As retailers, malls, and shopping centers are increasingly open to short-term leases, and small retail brands are eager to fill them, one startup called Popable is playing matchmaker.
Popable, founded in 2017, currently has ~10,000 brands on its pop-up marketplace, from food stands to bridal boutiques, which it’s connecting with the 1,500–2,000 vacancies it has nationwide through retail real-estate partners like Simon, Kimco, and Brookfield Property Partners.
“That’s a good way for them to keep the lights on in the shopping center, generate a little extra revenue, and provides an opportunity for brands that are looking for ways to grow their pop-up,” Scott Blair, Popable’s co-founder and CEO, told us.
Its latest partnership is Walmart, which joined the platform last week to allow small brands to rent out short-term front-of-store space in time for the holiday shopping season.
Walmart has ~150 spaces available in Texas, Illinois, Georgia, and Colorado. Darryl Spinks, Walmart’s senior director of retail services, said in a statement the move exemplifies its “focus on offering services unique to the neighborhoods we serve.”
Meet your match: While similar platforms follow a broker model, representing either the retailer or brand in the lease, Blair told us Popable is a “peer-to-peer platform,” essentially a Match.com for brands and retailers.
“When you’re leasing space for retail, booking like a hotel doesn’t really work well,” he said. “You really need to walk the property, have the conversation with the party on the other side, and negotiate the terms.”
Brands can create a listing and then directly message leasing agents at shopping centers with open space they’re interested in.
They can also message other brands to join forces to lease a pop-up together, a trend that’s growing, Blair said.

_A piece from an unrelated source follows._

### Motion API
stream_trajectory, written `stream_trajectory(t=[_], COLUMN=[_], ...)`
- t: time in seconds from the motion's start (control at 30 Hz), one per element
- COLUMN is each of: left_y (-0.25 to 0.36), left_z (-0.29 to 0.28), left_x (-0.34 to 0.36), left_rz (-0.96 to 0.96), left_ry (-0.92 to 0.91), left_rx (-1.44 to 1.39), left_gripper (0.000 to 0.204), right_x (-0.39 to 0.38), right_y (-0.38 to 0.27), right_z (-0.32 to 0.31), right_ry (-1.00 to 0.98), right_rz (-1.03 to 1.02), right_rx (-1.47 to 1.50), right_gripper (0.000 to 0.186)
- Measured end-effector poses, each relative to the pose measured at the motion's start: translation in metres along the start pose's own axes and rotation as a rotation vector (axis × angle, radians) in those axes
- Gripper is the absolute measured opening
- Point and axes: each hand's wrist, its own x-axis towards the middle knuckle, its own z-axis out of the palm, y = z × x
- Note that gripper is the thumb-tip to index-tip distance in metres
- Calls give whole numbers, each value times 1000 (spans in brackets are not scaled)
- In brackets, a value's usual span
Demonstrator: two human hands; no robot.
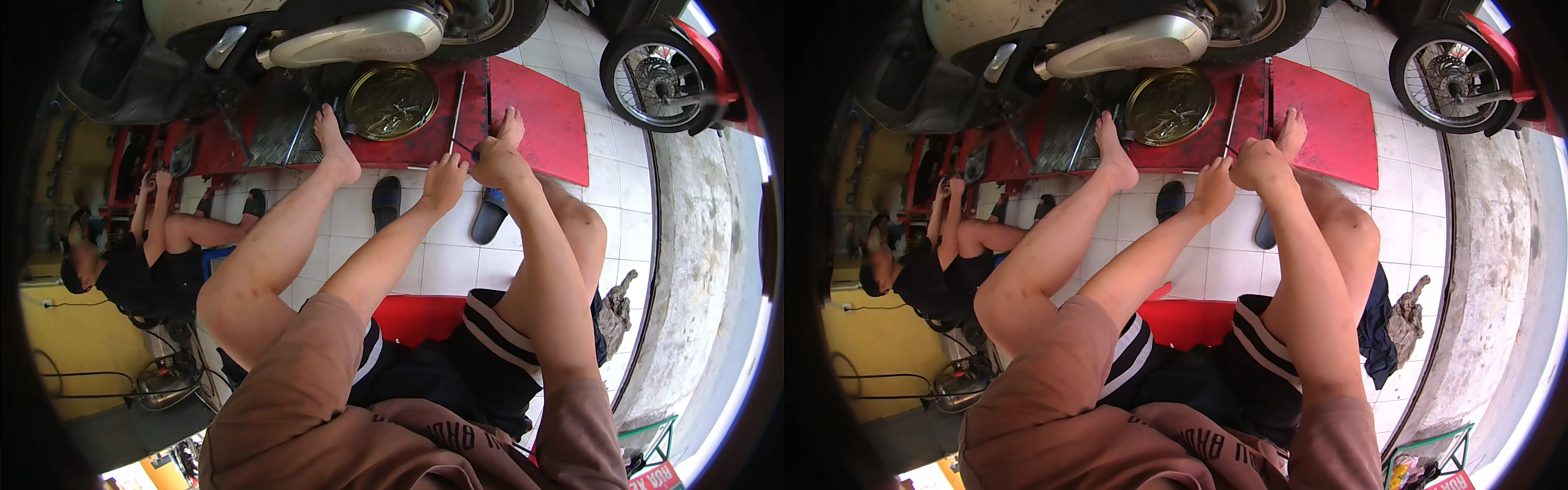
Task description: The person sits on a red plastic chair in a workshop and uses a T-handle wrench to loosen and tighten a bolt on the underside of a white motorcycle. The person repeatedly adjusts the tool and applies force to the fastener while another person sits nearby.
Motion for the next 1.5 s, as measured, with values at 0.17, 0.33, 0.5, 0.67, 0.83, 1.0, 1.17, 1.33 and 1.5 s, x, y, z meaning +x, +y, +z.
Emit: stream_trajectory(t=[0.17,0.33,0.5,0.67,0.83,1.0,1.17,1.33,1.5], left_y=[1,-10,-18,-31,-66,-112,-131,-135,-138], left_z=[-13,2,5,5,6,11,7,4,1], left_x=[2,1,6,8,26,58,81,89,96], left_rz=[-84,-42,-55,-2,-142,-232,-138,-147,-89], left_ry=[-41,98,77,53,211,258,-22,-115,-135], left_rx=[-155,-171,-163,-256,-422,-283,-180,-152,-184], left_gripper=[17,13,13,19,11,20,24,21,23], right_x=[-4,0,-3,-7,-11,-15,-19,-19,-19], right_y=[-5,1,0,0,-1,-10,-8,-7,-12], right_z=[1,6,8,7,-4,-14,-19,-21,-28], right_ry=[65,132,134,250,148,66,79,60,-15], right_rz=[2,-13,-1,-12,32,84,79,87,93], right_rx=[77,60,69,26,99,130,128,173,164], right_gripper=[35,32,32,30,24,24,24,22,21])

Rent out of shape: While demand booms during the holidays, Blair said interest in short-term leases is growing year round. One of the main reasons? Paying rent on time and in full has been a continuing problem for small retail brands.
A survey published late last month from Alignable found that US small retail businesses’ rent delinquency rose to 43% in October, up from 31% in September, the sharpest increase of the year for the sector. More brands have been turning to short-term leases to “mitigate some of that risk,” Blair said.